> [DATA SEGMENT]
● ● ●

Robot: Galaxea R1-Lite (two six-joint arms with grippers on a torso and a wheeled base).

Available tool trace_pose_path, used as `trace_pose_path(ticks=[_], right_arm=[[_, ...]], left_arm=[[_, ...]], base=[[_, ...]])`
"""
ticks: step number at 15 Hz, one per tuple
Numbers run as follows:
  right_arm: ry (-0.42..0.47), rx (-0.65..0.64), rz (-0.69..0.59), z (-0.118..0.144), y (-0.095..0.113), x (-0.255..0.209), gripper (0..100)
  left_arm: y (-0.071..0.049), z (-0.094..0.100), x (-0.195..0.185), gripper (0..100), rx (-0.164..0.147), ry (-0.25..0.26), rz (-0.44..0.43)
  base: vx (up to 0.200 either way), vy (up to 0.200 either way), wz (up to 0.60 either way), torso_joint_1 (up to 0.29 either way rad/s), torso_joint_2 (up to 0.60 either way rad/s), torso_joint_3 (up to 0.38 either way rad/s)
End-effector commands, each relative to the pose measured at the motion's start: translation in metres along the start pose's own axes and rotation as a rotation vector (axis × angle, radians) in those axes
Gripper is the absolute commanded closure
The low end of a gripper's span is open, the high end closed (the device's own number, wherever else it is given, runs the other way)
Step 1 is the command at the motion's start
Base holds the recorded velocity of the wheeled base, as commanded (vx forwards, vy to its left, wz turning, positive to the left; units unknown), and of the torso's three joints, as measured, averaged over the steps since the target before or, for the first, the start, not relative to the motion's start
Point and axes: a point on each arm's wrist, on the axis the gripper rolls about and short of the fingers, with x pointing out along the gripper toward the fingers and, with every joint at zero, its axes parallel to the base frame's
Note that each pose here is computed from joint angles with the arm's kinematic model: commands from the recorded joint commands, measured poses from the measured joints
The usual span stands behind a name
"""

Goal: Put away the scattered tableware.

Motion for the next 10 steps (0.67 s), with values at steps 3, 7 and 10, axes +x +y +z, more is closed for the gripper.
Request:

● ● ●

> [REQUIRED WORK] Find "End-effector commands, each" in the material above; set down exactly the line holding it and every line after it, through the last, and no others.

> [OUTPUT BELOW]
End-effector commands, each relative to the pose measured at the motion's start: translation in metres along the start pose's own axes and rotation as a rotation vector (axis × angle, radians) in those axes
Gripper is the absolute commanded closure
The low end of a gripper's span is open, the high end closed (the device's own number, wherever else it is given, runs the other way)
Step 1 is the command at the motion's start
Base holds the recorded velocity of the wheeled base, as commanded (vx forwards, vy to its left, wz turning, positive to the left; units unknown), and of the torso's three joints, as measured, averaged over the steps since the target before or, for the first, the start, not relative to the motion's start
Point and axes: a point on each arm's wrist, on the axis the gripper rolls about and short of the fingers, with x pointing out along the gripper toward the fingers and, with every joint at zero, its axes parallel to the base frame's
Note that each pose here is computed from joint angles with the arm's kinematic model: commands from the recorded joint commands, measured poses from the measured joints
The usual span stands behind a name
"""

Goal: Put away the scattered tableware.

Motion for the next 10 steps (0.67 s), with values at steps 3, 7 and 10, axes +x +y +z, more is closed for the gripper.
Request:

This concludes the answer.